Puede que el cine naciera con la imagen de unos obreros saliendo de una fábrica, pero fueron esos emigrantes desembarcando en Ellis Island filmados por Thomas A. Edison en 1903 los que dotaron al medio de su cualidad épica, de una condición trágica terriblemente dolorosa.
Cuando Brady Corbet nos muestra en la obertura de The Brutalist a Lászlo Thot (un increíble Adrien Brody) saliendo a cubierta tras zafarse de la negrura de la bodega de un naviero, no en vano lo primero que se ve es la Estatua de la Libertad.
Buchenwald, capitalismo y hormigón
¿Qué cuenta exactamente The Brutalist? Tras La infancia de un líder y Vox Lux, la tercera cinta como director del actor Brady Corbet, León de Plata al mejor director en el Festival de Venecia, sigue a este arquitecto judío que huye del Budapest de la inmediata posguerra tras sobrevivir en el campo de Buchenwald para recalar en Estados Unidos y comprobar si existe el sueño americano. Detrás ha dejado a su mujer y a su sobrina huérfana.

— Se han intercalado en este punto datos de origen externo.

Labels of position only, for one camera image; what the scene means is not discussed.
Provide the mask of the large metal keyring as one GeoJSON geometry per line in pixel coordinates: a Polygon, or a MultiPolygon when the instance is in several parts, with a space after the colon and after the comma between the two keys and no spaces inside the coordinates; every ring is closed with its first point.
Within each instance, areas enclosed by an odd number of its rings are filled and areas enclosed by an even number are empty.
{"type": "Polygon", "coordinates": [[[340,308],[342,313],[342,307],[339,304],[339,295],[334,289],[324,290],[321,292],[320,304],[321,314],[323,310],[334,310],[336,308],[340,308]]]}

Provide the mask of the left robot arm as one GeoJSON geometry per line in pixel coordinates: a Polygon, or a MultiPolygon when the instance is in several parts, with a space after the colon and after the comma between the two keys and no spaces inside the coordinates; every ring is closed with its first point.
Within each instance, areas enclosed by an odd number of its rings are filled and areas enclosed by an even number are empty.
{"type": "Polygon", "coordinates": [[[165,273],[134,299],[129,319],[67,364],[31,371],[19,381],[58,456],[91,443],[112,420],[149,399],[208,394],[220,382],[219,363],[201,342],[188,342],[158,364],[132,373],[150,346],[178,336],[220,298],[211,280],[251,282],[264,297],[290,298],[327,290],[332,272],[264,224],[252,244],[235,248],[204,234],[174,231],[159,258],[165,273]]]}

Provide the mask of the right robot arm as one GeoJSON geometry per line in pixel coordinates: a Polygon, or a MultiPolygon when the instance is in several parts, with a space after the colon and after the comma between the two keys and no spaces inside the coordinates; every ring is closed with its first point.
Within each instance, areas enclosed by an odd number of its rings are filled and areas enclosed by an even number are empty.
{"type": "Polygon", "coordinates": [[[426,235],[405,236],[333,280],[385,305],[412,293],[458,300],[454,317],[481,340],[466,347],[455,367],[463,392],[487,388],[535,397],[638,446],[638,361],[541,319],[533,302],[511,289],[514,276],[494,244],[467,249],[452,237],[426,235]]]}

The Brutalist es, por tanto, la crónica del viaje de Thot por el lado más oscuro de esa tierra de oportunidades. Tres horas y media (intermezzo incluido) divididas en prólogo, primera y segunda parte –tituladas El enigma de la llegada y El núcleo de la belleza–, además de un epílogo, y construidas en torno al clásico relato de auge y caída moral, con una de esas narrativas 'bigger than life' tan características de ese cine de antaño que la película pretende imitar.

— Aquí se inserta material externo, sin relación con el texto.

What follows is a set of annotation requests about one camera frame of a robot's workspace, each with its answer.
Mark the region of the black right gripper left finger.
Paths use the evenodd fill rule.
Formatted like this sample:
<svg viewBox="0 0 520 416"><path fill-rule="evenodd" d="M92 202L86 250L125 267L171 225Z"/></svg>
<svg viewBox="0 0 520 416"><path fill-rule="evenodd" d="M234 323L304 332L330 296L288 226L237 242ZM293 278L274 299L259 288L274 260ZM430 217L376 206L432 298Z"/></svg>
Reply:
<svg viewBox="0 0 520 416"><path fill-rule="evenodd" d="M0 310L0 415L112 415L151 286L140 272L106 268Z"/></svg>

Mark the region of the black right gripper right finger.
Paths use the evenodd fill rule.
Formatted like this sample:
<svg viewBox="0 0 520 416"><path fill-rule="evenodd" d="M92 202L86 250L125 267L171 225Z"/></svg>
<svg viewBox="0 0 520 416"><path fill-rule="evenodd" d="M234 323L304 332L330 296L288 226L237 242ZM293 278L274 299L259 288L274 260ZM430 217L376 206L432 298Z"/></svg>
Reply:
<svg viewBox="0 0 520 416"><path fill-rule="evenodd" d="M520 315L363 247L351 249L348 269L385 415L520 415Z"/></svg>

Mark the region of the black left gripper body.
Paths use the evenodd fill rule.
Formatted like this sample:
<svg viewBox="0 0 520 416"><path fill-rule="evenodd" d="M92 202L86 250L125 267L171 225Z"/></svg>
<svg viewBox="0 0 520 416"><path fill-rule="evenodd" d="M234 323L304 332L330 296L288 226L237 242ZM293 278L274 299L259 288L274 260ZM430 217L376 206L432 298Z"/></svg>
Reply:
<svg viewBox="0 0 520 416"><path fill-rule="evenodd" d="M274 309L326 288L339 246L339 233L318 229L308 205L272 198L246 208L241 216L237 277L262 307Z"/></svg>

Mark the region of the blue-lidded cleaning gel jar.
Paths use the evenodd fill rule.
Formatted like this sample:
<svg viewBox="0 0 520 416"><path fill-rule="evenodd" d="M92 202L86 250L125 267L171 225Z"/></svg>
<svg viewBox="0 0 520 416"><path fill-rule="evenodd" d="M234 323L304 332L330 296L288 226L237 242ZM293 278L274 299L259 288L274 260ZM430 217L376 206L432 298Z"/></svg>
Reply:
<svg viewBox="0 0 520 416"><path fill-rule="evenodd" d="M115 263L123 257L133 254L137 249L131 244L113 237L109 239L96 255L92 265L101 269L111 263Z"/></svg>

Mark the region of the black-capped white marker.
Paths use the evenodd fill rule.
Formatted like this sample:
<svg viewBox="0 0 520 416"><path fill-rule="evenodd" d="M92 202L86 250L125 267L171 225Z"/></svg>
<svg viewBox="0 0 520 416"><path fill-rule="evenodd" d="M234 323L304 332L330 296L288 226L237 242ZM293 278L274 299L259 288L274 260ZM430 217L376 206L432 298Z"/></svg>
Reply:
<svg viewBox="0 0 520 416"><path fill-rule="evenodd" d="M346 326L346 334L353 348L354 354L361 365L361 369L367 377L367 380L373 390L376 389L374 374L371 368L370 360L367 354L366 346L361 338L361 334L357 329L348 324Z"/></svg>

Y es que si algo logra precisamente Corbet es transmitir desde el primer momento del filme la pesadumbre que lleva consigo el protagonista; una losa existencial que Brody –frágil y escuálido, con ese aspecto de eterno extranjero– encarna a la perfección. Los ecos a El pianista, de Roman Polanski, son evidentes.
Rodeándolo, como si fueran a asfixiarlo, la grisácea fotografía de Lol Crawley, la honda e hipnótica partitura del artista británico Daniel Blumberg y un vínculo subrepticio entre las atrocidades del nazismo y la maldad inherente en ese sistema capitalista que tomaba velocidad de crucero tras la guerra. Desigualdades de clase, arribismo y perversas relaciones de poder cimientan, de este modo, el sueño de grandeza (arquitectónica) del protagonista.
En The Brutalist, Corbet no abandona, sin embargo, esa inclinación hacia la ambigüedad y la provocación de la que ya había hecho gala en sus filmes anteriores. Más allá del controvertido epílogo, que a juicio de esta cronista solo puede leerse en clave irónica como si fuera una afrenta más hacia el malogrado protagonista, el cineasta tan pronto sostiene su relato en la sutileza como se lanza a la crudeza más sórdida, embistiendo contra todo.
Quién sabe si finalmente The Brutalist entrará en el canon de los grandes relatos cinematográficos sobre la nación americana, como Ciudadano Kane, de Orson Welles; El manantial, de King Vidor; América América, de Elia Kazan; La saga El Padrino, de F. F. Coppola; Érase una vez en América, de Sergio Leone; o Pozos de ambición y The Master, de Paul Thomas Anderson.
No
hay duda de que Corbet aspira a eso. Y también que, contradiciendo el
provocativo corolario que propone el cineasta, en su película el viaje
es probablemente mucho más estimulante que el destino de llegada. Pocos
se atreverán a negar su exceso de rotundidad, para bien y para mal.